Well, fair enough: Whereas 2011's "The Beginning of Times" surprisingly dug back to the "Tales from the Thousand Lakes" era for long sidelined death metal elements, "Circle" fuses these same elements in smaller doses with AMORPHIS' subsequent progressive and psychedelic experiments, plus those ever-present folk ingredients, into something of a career catch-all.

The proof is in the m?mmi (that's traditional Finnish pudding to you!),as evidenced by immediately memorable fare such as "Mission" (all clean vocals, lush keys and spiraling guitar melodies),"Narrowpath" (where serpentine folk strains take on a distinctly Gaelic flavor) and "Hopeless Days" (which moves from quasi-black metal symphonics to clever digi-metal a la DARK TRANQUILLITY).

Much more telling, though, it seems that breaking away from those folkloric lyrics freed the band to sculpt some of their biggest choruses to date into the likes of "The Wanderer" and "A New Day" - not to mention orchestrate densely structured arrangements throughout, but especially behind the aforementioned "Hopeless Days" and "Into the Abyss".

Fear not, sensibly sprinkled Cookie Monster vocals and wanton displays of metallic violence still offer welcome contrasts to these melodic tendencies all over tracks like "Nightbird's Song" (featuring truly malefic buzz-saw guitars),"Enchanted by the Moon" (big time ugly doom) and the first half of album opener, "Shades of Gray" (the second half flips the script in the other, entirely civilized, musical direction - the emblem of a band refusing to be pigeonholed).
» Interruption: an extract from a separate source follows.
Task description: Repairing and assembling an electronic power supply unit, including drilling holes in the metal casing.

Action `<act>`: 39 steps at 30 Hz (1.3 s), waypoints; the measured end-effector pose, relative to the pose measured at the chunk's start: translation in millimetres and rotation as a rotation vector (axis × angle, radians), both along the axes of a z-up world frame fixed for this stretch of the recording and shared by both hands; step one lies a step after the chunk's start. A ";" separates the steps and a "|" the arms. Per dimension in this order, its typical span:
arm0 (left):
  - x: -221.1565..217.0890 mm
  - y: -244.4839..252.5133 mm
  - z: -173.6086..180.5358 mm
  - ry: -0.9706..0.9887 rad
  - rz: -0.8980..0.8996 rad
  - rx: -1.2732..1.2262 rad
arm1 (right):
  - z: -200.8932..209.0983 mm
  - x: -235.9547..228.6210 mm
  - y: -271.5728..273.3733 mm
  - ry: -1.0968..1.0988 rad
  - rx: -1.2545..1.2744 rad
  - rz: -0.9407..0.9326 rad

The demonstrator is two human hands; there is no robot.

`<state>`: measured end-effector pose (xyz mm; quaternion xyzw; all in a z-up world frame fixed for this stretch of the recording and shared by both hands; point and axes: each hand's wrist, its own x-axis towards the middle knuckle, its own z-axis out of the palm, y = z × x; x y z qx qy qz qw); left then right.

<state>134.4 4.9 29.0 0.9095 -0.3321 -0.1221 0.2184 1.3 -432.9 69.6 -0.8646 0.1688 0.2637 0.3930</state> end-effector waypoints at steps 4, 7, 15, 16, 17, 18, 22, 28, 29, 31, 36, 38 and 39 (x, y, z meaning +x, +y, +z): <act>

So the bottom line is that, yes, AMORPHIS continues to morph relentlessly, but they've arguably never sounded this fluid in their eclecticism; and though this may leave many listeners lost, at first, seeking for period references or deeper dark/light contrasts (guilty!) to hang on to, in time the songcraft backing up "Circle"'s restless transformations is as compelling as it ever has been.